Par exemple : le titre IV « Solidarité » consacre un certain nombre de droits sociaux comme le droit à l’information et à la consultation des travailleurs au sein de entreprises. Cette disposition existe déjà dans la charte sociale révisée du Conseil de l’Europe mais aussi dans la charte des droits sociaux fondamentaux de 1989. L’acquis de l’Union dans ce domaine est important : articles III-105 et 106 du traité constitutionnel européen, directives 2002/14/CE (cadre général relatif à l’information et à la consultation des travailleurs dans la Communauté européenne, 2001/23/CE (transferts d’entreprise) et 98/59/CE (licenciements collectifs) et 94/45/CE (comité d’entreprise européen).

Donc, envisager un nouveau volet social, on ne peut que s’en féliciter mais il conviendrait aussi de faire connaître l’existant méconnu par l’ensemble des citoyens : comme « la clause sociale horizontale » qui figure en début de 3ème partie du traité constitutionnel tellement vilipendée comme le cheval de Troie de la mondialisation ou encore « la clause de non régression » dans tous les textes sociaux. De plus, il est important de rappeler que l’Union exerce les compétences qui lui sont attribuées par les Etats-membres dont la France via son gouvernement (le principe d’attribution de compétences).

En matière sociale, la compétence reste essentiellement dévolue aux Etats-membres.

Dans le projet de traité établissant une Constitution pour l’Europe, la politique sociale fait partie des compétences partagées entre l’Union européenne et les Etats-membres.
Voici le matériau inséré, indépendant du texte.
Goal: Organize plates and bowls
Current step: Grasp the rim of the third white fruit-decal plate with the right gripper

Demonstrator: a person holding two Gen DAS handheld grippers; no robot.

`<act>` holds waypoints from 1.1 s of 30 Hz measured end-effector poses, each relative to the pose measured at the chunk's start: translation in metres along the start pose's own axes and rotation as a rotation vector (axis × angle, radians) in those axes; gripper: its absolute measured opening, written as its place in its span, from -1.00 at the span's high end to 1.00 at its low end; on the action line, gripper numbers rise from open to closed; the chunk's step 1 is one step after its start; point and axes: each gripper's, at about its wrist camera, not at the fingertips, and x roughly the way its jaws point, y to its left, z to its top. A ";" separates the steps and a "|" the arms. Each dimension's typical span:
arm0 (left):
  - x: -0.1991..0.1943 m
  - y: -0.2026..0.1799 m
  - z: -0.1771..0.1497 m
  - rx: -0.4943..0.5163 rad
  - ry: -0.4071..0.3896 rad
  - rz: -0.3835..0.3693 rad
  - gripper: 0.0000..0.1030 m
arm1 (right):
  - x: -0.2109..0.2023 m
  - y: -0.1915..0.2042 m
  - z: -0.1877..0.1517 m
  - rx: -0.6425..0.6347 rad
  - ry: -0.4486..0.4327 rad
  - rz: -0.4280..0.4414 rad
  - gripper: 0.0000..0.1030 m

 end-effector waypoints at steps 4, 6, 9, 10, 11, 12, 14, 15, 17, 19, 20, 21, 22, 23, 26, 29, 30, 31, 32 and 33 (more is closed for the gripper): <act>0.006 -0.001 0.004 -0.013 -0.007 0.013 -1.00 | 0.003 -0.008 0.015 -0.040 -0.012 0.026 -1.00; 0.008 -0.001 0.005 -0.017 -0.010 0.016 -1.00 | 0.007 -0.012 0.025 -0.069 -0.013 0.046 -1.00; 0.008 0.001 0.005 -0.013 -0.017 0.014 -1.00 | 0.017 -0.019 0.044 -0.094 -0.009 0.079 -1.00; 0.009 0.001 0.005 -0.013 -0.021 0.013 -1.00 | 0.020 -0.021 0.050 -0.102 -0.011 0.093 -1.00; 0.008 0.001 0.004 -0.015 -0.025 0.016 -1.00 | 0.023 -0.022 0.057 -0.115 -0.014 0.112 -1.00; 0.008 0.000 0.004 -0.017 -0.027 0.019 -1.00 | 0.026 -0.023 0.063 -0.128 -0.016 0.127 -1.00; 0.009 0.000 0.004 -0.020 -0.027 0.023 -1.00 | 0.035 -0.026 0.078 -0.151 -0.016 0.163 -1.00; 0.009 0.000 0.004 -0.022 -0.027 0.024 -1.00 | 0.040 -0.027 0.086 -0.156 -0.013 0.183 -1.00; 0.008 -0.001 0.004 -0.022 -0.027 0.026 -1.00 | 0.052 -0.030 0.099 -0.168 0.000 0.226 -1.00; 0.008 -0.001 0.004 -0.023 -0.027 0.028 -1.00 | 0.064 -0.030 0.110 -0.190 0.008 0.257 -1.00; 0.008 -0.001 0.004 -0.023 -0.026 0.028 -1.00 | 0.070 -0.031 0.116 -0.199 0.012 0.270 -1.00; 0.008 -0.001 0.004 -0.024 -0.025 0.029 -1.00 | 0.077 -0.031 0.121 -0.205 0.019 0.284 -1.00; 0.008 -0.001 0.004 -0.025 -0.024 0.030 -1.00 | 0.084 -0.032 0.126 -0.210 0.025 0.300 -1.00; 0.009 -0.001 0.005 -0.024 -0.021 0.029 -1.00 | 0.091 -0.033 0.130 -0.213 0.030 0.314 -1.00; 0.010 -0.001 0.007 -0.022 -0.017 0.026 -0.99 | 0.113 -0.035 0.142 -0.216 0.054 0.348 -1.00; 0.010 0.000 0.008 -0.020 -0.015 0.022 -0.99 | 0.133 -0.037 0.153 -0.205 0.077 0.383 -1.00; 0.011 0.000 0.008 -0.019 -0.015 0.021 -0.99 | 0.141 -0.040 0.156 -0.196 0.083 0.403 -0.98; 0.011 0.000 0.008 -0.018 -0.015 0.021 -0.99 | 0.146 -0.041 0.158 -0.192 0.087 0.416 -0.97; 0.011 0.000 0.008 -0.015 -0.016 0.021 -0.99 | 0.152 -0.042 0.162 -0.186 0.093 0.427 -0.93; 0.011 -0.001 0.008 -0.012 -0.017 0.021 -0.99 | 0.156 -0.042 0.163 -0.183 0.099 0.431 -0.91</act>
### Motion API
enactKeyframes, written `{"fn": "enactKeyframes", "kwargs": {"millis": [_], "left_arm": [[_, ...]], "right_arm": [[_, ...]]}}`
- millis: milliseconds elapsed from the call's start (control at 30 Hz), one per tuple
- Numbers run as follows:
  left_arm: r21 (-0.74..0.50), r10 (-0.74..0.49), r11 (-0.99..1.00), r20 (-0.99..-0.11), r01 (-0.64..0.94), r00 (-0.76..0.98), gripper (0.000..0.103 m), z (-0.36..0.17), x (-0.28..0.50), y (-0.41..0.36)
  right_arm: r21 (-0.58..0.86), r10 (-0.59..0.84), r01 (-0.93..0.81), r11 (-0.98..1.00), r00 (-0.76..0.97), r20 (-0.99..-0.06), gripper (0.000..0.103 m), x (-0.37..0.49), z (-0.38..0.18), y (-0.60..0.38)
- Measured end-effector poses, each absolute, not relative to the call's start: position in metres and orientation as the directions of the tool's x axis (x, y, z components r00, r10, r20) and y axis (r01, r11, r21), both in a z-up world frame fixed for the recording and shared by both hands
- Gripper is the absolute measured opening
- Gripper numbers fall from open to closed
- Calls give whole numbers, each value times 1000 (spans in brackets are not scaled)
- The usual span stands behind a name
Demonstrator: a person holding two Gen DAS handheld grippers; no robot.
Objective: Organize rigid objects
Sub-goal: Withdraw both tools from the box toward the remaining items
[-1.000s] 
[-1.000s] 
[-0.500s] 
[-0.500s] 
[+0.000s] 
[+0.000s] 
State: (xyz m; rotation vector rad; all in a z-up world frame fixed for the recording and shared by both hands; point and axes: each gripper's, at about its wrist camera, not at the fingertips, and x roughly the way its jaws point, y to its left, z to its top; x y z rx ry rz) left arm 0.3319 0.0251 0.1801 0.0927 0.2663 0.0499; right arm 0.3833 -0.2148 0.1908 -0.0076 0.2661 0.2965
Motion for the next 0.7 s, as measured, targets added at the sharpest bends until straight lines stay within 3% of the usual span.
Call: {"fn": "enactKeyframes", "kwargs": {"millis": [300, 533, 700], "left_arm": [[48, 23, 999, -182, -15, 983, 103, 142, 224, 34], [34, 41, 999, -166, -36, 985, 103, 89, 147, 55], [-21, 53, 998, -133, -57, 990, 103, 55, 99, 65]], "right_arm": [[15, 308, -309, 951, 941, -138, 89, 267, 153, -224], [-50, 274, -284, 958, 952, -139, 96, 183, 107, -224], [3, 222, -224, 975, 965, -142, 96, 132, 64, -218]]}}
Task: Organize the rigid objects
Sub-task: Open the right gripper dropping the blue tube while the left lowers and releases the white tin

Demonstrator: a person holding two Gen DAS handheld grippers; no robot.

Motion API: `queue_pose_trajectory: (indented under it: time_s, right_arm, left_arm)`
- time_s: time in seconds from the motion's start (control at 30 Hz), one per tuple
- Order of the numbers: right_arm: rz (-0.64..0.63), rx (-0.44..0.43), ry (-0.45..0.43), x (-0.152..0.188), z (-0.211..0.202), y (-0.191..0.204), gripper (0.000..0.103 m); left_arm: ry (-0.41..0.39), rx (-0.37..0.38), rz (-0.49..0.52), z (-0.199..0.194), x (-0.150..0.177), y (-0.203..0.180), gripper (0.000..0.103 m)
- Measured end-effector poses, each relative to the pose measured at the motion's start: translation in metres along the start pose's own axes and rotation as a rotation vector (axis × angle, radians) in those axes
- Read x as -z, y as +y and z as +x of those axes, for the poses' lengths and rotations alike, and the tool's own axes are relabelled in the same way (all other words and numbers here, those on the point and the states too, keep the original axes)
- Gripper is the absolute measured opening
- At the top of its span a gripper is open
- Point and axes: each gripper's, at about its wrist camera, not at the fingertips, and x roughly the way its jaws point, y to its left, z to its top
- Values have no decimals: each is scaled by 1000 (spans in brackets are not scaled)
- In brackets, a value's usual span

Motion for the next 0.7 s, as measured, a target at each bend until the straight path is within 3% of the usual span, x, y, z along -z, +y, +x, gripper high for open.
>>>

Le prochain gouvernement français qui résultera à la fois de l’élection présidentielle et des élections législatives est-il prêt à concéder davantage de pouvoir à l’Union européenne en matière sociale ? Nous aimerions que les candidats nous éclairent sur leurs intentions.

 


[1] Raymonde Devos : Parler pour ne rien dire

 

[2] Cf note n°1

 

[3] Ils sont déjà 18 sur 27 à avoir ratifié le projet de traité établissant une Constitution pour l’Europe. Qui se réuniront le 26 janvier à Madrid à l’initiative des gouvernements espagnol et luxembourgeois .

 

[4] La présidence de l’Union européenne s’exerce pour une durée de 6 mois. Les prochaines présidences sont celles du Portugal et de la Slovénie. La France présidera aux destinées de l’Union européenne au 2ème semestre 2008.